A proposito di grandi uomini e professionisti, torno al volo sulle parole di Zanetti dopo quello che fino al 2006 era il derby d'Italia: "L'abbiamo detto tante volte, l'arbitro di porta è lì per giudicare queste cose, se non lo fa significa che serve a poco". Non potrei essere più d'accordo. Ho perso il conto delle volte in cui questo personaggio avrebbe dovuto segnalare danni subiti dall'Inter e invece ha guardato le stelle. Solo Orsato, a Torino, ha svolto il proprio dovere. Guarda caso, l'ultima volta in cui è accaduto, 19 giornate fa.
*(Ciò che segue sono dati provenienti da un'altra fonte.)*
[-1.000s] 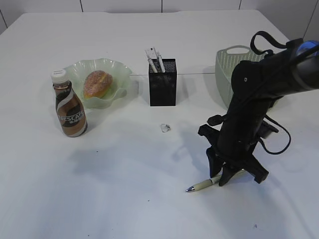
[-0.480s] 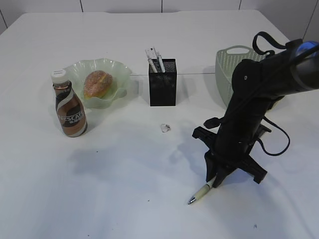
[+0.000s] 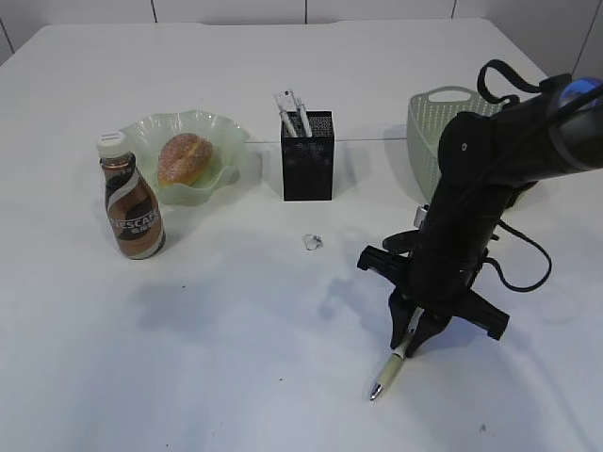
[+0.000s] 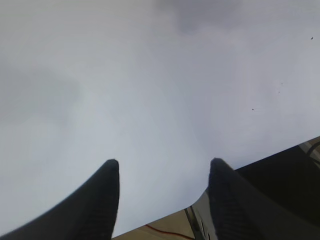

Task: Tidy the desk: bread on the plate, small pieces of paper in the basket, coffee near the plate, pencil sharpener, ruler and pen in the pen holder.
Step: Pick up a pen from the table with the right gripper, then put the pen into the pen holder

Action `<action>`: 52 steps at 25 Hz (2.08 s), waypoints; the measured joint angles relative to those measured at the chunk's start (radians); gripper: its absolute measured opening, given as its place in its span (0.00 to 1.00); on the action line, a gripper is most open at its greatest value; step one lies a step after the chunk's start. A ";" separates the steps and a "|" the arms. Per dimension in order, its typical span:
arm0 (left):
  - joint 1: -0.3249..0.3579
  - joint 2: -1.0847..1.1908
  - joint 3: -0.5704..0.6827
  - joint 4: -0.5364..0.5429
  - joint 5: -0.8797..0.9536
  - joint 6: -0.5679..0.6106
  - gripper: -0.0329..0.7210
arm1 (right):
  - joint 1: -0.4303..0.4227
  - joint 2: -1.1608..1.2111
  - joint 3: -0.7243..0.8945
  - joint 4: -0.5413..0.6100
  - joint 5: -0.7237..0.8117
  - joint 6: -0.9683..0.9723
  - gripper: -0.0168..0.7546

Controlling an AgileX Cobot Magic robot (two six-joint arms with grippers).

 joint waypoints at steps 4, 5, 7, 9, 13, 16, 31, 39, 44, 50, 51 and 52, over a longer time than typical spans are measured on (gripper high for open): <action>0.000 0.000 0.000 0.000 0.000 0.000 0.58 | 0.000 0.000 0.000 0.000 0.013 -0.114 0.14; 0.000 0.000 0.000 0.000 0.000 0.000 0.58 | 0.000 0.000 0.000 0.000 0.021 -0.157 0.14; 0.000 0.000 0.000 0.000 0.000 0.000 0.58 | 0.000 0.002 -0.004 -0.002 0.031 -0.193 0.14; 0.000 0.000 0.000 0.000 0.000 0.000 0.58 | 0.000 0.006 -0.017 -0.014 0.058 -0.236 0.14; 0.000 0.000 0.000 0.000 0.000 0.000 0.58 | 0.000 0.022 -0.052 -0.054 0.116 -0.283 0.14; 0.000 0.000 0.000 0.000 0.000 0.000 0.58 | 0.000 0.031 -0.091 -0.092 0.162 -0.319 0.14; 0.000 0.000 0.000 -0.004 0.000 0.000 0.58 | 0.119 0.037 -0.409 -0.330 0.291 -0.420 0.14; 0.000 0.000 0.000 -0.005 0.000 0.000 0.58 | 0.139 -0.061 -0.438 -0.403 0.188 -0.506 0.14; 0.000 0.000 0.000 -0.005 -0.002 0.000 0.58 | 0.139 -0.170 -0.438 -0.499 0.024 -0.525 0.14; 0.000 0.000 0.000 -0.005 -0.032 0.000 0.58 | 0.139 -0.219 -0.438 -0.585 -0.134 -0.531 0.14; 0.000 0.000 0.000 -0.005 -0.038 0.000 0.58 | 0.139 -0.219 -0.438 -0.591 -0.153 -0.535 0.14; 0.000 0.000 0.000 -0.005 -0.048 0.000 0.58 | 0.139 -0.219 -0.438 -0.593 -0.176 -0.542 0.14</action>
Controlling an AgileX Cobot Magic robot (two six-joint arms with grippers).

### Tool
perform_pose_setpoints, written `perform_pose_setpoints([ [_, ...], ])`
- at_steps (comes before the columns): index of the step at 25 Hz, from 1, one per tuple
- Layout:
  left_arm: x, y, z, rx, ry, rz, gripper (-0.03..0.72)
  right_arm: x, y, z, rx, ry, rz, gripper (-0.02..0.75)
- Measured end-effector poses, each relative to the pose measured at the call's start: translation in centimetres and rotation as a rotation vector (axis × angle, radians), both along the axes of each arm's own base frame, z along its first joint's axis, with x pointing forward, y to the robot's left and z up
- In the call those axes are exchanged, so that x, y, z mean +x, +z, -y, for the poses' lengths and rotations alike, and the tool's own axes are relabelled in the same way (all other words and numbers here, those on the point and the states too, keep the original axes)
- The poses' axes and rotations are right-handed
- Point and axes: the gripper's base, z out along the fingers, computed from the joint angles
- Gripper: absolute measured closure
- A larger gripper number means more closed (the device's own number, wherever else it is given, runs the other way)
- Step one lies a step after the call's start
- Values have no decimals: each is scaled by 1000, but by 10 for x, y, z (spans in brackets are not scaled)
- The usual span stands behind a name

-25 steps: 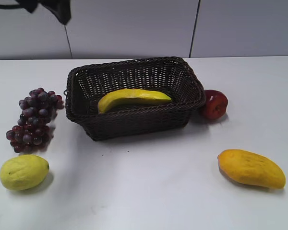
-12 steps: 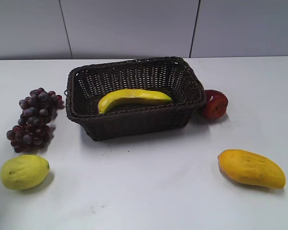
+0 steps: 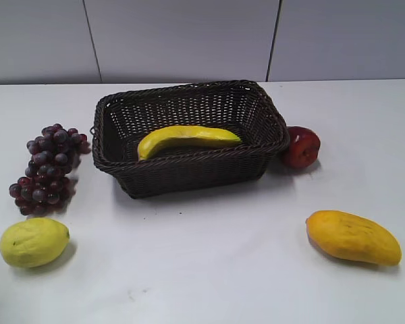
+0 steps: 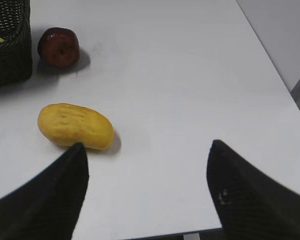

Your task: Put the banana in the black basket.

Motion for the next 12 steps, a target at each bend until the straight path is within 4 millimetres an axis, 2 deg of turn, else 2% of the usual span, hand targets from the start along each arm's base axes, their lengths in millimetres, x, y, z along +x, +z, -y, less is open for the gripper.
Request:
perform_pose_setpoints([
  [7,-67,1,-2,-20,23,270,95,0,0,0,0,0,0,148],
  [12,-104,-14,-3,-24,23,372,95,0,0,0,0,0,0,148],
])
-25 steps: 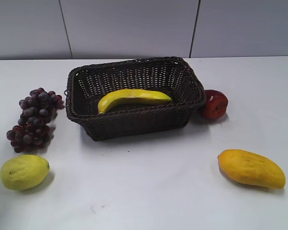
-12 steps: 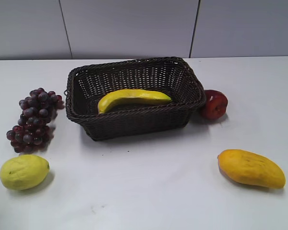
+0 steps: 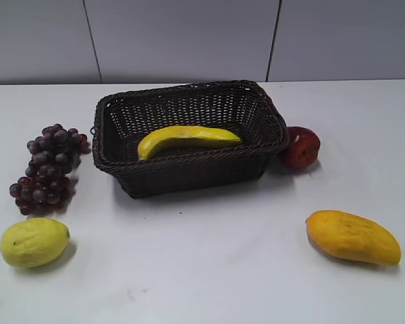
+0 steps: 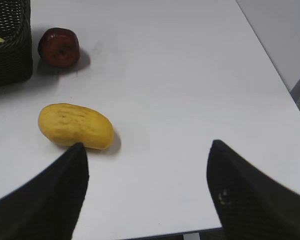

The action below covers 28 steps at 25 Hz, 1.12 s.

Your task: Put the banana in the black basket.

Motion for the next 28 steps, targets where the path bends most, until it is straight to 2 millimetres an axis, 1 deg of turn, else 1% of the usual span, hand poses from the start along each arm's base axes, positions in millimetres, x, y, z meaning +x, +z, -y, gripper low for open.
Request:
perform_pose_setpoints([
  [2,-10,-8,-1,2,1,29,95,0,0,0,0,0,0,148],
  [4,-15,-18,-2,15,7,43,95,0,0,0,0,0,0,148],
  [9,-17,-33,-5,46,17,45,95,0,0,0,0,0,0,148],
  [22,-16,-35,-5,46,17,45,97,0,0,0,0,0,0,148],
  [28,-18,-34,-5,46,18,60,132,0,0,0,0,0,0,148],
])
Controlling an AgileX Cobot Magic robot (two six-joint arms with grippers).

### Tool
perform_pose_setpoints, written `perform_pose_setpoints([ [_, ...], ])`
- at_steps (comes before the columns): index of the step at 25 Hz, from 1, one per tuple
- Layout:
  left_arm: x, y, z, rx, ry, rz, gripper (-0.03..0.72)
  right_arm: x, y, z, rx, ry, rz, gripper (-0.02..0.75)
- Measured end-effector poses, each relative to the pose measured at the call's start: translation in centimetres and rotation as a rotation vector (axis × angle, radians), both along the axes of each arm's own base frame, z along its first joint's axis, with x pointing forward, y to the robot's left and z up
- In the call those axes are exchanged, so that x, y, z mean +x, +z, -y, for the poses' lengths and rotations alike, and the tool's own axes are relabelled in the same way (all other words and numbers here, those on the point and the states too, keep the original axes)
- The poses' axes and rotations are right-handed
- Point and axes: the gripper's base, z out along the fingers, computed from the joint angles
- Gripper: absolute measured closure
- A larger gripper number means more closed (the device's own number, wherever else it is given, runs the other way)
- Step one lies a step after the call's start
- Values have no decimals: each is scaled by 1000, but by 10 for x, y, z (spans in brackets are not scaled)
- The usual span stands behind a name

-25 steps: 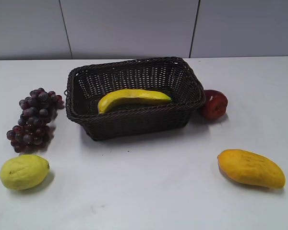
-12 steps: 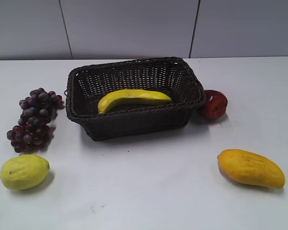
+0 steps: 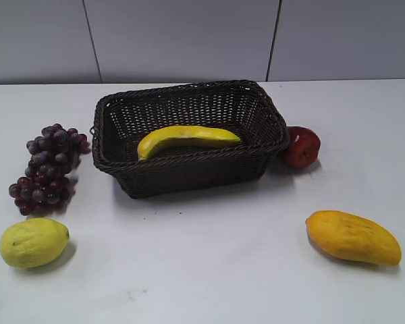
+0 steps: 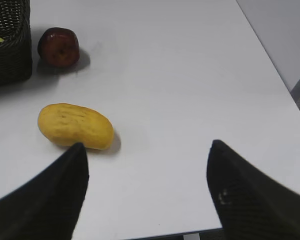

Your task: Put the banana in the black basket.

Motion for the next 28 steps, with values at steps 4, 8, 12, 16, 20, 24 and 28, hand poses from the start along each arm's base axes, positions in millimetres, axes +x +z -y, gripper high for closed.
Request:
perform_pose_setpoints([
  [4,-10,2,0,-2,0,68,149,0,0,0,0,0,0,148],
  [8,-24,4,-1,-5,0,158,151,0,0,0,0,0,0,148],
  [12,-35,5,-1,-7,0,231,160,0,0,0,0,0,0,148],
  [16,-42,5,-1,-9,0,278,185,0,0,0,0,0,0,148],
  [20,-43,5,-1,-9,0,285,201,0,0,0,0,0,0,148],
  [24,-43,5,-1,-9,0,285,204,0,0,0,0,0,0,148],
  [28,-43,5,-1,-9,0,285,206,0,0,0,0,0,0,148],
])
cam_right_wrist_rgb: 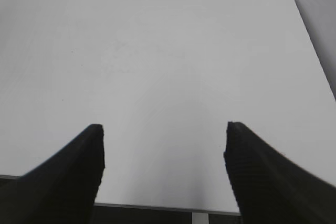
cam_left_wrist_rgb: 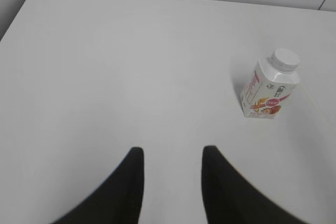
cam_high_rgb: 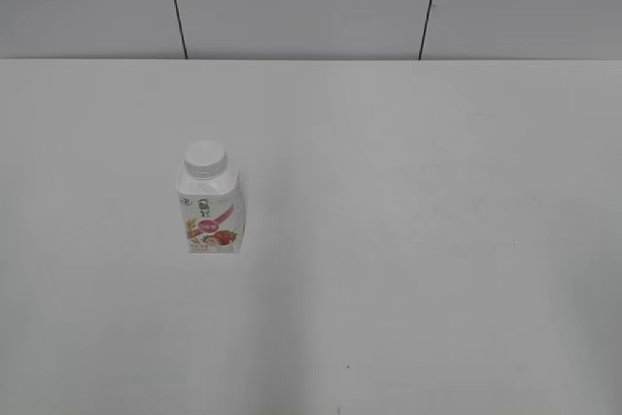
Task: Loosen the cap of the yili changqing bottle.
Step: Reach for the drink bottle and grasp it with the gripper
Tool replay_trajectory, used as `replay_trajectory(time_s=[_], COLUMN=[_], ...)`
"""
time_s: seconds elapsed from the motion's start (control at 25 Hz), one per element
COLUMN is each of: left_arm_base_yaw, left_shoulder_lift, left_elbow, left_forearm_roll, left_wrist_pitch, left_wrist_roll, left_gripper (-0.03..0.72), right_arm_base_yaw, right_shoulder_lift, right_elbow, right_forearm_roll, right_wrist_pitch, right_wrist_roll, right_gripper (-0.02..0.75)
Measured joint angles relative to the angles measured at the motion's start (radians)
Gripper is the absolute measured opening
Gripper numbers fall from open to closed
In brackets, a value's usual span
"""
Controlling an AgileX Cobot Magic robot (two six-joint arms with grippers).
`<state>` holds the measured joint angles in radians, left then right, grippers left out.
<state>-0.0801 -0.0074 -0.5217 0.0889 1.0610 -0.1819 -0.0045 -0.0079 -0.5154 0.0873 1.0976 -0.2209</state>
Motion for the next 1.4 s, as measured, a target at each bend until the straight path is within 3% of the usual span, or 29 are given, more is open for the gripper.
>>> replay_trajectory(time_s=[1.4], left_arm_base_yaw=[0.000], left_shoulder_lift=[0.024], left_elbow=[-0.031], left_forearm_roll=[0.024], left_wrist_pitch=[-0.063], left_wrist_roll=[0.025], left_gripper=[0.239], right_arm_base_yaw=[0.000], right_shoulder_lift=[0.000], right_elbow=[0.000], right_forearm_roll=[0.000], right_wrist_pitch=[0.000], right_wrist_roll=[0.000], right_gripper=[0.566])
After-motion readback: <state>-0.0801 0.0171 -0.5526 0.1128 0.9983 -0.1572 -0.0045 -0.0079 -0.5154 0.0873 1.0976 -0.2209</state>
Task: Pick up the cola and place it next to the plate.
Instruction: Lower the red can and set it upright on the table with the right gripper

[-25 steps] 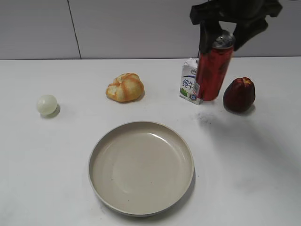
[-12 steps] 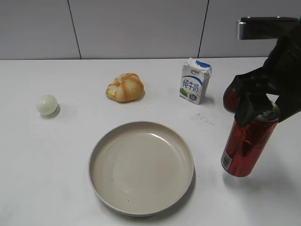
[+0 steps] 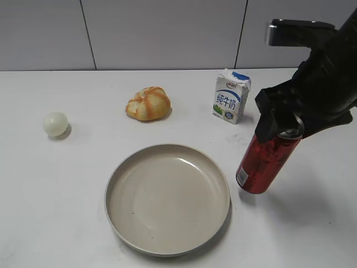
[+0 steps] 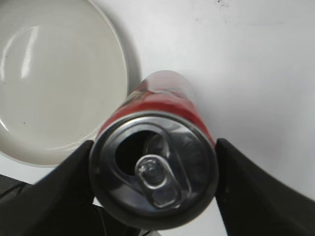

Un intero girone. I vertici del calcio internazionale hanno inventato questa figura per ridurre gli errori. Tutto pur di non acccettare l'intrusione della tecnologia in campo. Il calcio perderebbe parte del suo romanticismo se ci si affidasse alla moviola in campo, disse tempo fa Platini. Beh, io in certe sconcezze che avvengono ormai costantemente sul rettangolo di gioco e tolgono punti alla mia squadra non vedo nulla di romantico. Anzi, spero che il giudice di porta venga al più presto accantonato, quanto meno per ridurre biecamente i costi. Finché è l'arbitro che sorvola, magari perché a distanza, mantengo seppur flebilmente il beneficio del dubbio. Ma con qualcuno che è pagato per vedere solo quanto avviene in area e segnala solo ciò che gli aggrada, mi sento preso per i fondelli.
Ok, finora ho scritto fuffa. Quello che conta davvero è avvenuto 7 minuti dopo la mezzanotte del 2 aprile, Domenico Fabbricini, direttore editoriale di FcInterNews.it, mio socio, collega e amico, e la moglie Caterina sono stati protagonisti, per la seconda volta, del miracolo della vita. Il piccolo Matteo adesso ha una sorellina, Chiara, con la quale condividerà migliaia di cose, magari anche la passione per l'Inter. Auguri dunque alla famiglia Fabbricini per l'evento più bello che si possa anche soltanto immaginare. Tutto il resto è noia.